Common Metal Materials Welding

I. Welding of low alloy structural steels

1. Welding characteristics

The carbon content of low alloy structural steels is very low, increasing carbon content increases the hardness and strength and improves hardenability. Weldability deteriorates with increasing strength.

(1) Low alloy structural steels with σs=300~400MPa have good weldability.

(a) When welding at normal temperature, treat it as welding mild steel;

(b) When welding at low temperature or welding structural steel with large thickness and rigidity, the current should be increased, the welding speed should be reduced, alkaline electrodes should be selected and preheated;

(c) When welding pressure vessels, pay attention to annealing after welding to eliminate stresses.

(2) Low alloy structural steels with σs ≥ 450 MPa have poor weldability.

(a) Preheating before welding.

(b) Using high current and low welding speed during welding.

 (c) Tempering after welding.

(d) Drying the electrode or flux and carefully cleaning the welded parts.

II. Welding of cast iron

Cast iron is very poor weldability and is generally only performed to repair certain casting defects.

1. Welding properties of cast iron

(1) White tissue is easily produced.

(2) Easy to produce cracks.

(3) It is easy to produce pores and slag inclusions.

2. Repair welding process

(1) Hot repair welding

Before repairing welding,preheating the welding parts partially or entirely to 600~700maintain it during the welding process, and cool it slowly after welding.

(2) Cold repair welding

Welding guns are only preheated to below 400°C.

The cold repair welding mainly depends on the chemical composition of the welding wire to avoid whiteout tissue and cracks.

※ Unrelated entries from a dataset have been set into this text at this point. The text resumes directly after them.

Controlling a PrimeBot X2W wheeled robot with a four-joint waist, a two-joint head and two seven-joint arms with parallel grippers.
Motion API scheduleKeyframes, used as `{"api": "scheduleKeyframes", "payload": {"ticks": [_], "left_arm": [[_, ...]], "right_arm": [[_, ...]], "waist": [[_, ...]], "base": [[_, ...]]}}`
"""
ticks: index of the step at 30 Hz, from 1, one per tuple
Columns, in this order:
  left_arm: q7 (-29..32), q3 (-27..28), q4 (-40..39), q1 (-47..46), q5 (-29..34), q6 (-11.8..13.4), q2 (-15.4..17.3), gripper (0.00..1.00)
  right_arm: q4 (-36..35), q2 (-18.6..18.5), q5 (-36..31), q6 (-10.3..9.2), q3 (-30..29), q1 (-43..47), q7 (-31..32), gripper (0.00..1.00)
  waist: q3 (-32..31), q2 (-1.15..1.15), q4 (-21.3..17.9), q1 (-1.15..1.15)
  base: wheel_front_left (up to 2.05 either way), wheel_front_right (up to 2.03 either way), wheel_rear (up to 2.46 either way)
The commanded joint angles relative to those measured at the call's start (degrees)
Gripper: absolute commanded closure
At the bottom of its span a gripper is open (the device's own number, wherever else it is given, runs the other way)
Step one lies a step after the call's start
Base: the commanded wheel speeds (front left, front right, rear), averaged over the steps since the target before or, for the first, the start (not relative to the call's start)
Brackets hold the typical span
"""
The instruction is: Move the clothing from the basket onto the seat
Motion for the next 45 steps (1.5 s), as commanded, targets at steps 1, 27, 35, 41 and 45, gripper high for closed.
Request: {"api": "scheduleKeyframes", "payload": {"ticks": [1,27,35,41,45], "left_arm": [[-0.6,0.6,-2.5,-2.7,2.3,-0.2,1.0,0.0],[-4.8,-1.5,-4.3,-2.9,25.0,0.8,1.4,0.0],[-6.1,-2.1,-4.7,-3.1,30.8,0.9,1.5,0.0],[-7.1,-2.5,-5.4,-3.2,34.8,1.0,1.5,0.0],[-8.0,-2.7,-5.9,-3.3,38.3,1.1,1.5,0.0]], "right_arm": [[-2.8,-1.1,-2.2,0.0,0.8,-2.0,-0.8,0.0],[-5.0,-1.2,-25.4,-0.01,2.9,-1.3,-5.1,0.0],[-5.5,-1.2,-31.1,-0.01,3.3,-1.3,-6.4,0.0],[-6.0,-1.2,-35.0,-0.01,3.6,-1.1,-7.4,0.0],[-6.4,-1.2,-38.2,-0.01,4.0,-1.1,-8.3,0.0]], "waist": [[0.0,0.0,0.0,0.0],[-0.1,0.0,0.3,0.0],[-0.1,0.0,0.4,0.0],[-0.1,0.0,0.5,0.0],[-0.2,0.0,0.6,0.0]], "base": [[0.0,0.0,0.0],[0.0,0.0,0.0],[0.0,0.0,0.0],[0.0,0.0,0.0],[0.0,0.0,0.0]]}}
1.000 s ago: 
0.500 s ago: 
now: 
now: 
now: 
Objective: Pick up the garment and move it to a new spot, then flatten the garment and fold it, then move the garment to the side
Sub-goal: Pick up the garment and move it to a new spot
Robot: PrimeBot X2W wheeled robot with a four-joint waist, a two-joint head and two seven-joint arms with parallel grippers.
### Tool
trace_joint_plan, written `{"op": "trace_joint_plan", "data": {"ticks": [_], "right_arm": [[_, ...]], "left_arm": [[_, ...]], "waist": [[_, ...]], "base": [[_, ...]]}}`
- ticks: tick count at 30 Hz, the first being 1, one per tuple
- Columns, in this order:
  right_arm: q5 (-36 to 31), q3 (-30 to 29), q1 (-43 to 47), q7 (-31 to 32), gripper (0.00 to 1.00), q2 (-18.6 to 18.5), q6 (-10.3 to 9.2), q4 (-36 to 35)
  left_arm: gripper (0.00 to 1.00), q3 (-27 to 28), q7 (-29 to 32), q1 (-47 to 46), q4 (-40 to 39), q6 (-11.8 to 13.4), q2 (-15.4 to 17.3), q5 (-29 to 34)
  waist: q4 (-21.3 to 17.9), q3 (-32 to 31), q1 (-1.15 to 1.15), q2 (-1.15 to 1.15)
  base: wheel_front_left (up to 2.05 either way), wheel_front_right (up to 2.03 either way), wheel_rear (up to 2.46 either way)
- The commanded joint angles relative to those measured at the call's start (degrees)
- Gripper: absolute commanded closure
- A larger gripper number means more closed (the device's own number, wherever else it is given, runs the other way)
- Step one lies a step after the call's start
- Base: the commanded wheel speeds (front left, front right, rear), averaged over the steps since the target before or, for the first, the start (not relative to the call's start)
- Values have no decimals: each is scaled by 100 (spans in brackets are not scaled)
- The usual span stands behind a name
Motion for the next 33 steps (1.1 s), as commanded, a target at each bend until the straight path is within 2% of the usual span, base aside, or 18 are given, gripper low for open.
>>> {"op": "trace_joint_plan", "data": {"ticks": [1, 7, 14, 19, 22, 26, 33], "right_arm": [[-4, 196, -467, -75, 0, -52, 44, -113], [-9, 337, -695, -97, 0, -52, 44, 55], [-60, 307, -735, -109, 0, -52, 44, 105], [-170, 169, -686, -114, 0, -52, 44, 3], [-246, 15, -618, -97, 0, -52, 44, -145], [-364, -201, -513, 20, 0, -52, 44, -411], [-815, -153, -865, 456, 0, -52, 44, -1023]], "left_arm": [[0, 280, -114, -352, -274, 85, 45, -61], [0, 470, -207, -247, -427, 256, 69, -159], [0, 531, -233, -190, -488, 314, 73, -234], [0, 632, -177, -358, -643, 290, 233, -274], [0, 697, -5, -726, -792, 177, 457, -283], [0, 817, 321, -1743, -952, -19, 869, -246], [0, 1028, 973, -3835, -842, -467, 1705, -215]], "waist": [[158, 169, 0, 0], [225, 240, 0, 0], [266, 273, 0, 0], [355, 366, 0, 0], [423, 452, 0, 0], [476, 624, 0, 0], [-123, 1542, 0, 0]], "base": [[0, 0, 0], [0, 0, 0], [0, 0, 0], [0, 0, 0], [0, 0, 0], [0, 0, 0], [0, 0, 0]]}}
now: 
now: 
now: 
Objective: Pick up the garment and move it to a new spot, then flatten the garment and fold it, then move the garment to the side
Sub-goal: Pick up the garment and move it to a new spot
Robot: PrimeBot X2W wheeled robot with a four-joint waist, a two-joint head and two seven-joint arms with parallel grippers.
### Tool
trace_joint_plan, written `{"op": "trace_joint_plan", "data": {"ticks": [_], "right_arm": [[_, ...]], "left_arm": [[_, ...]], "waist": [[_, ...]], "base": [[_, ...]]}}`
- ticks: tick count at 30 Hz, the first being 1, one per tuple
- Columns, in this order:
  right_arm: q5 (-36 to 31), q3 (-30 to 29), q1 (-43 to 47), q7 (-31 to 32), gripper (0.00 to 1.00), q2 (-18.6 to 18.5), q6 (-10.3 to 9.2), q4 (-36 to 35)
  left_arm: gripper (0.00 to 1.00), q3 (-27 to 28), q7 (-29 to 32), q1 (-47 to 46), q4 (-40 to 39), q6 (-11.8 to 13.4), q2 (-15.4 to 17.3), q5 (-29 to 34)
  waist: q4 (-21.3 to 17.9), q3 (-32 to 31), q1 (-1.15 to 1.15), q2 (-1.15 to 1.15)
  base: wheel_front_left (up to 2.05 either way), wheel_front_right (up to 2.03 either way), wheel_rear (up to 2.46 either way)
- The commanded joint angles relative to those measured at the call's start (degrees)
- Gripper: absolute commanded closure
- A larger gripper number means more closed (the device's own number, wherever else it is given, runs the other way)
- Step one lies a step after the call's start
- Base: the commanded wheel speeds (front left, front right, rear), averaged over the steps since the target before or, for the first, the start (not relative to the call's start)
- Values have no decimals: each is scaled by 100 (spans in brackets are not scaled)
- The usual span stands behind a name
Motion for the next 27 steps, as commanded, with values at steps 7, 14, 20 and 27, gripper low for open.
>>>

III. Stainless steel welding

1. Austenitic stainless steels: high content of Cr and Ni elements, low C content

(1) Weldability is good, generally process measures are not required during welding.

(2) When selecting welding rods, wires and fluxes make sure that the weld metal has the same composition as the base metal.

(3) Use a small current, fast non-swing welding, and increase the cooling rate after welding.

(4) Surfaces in contact with corrosive media should be welded last.

2. Ferritic stainless steel

(1) Ferrite grains in the heat-affected zone are easily coarsened by overheating.

(2) The preheating temperature before welding should be below 150°C.

(3) Use small current, fast welding processes to reduce the tendency to grain coarsening.

3. Martensitic stainless steel

(1) It increases hardness and strength and cold cracks are easy to occur.

(2) Preheating temperature of 200~400°C before welding.

(3) Post-heating of welding parts is required, otherwise austenitic stainless steel filler metal should be used.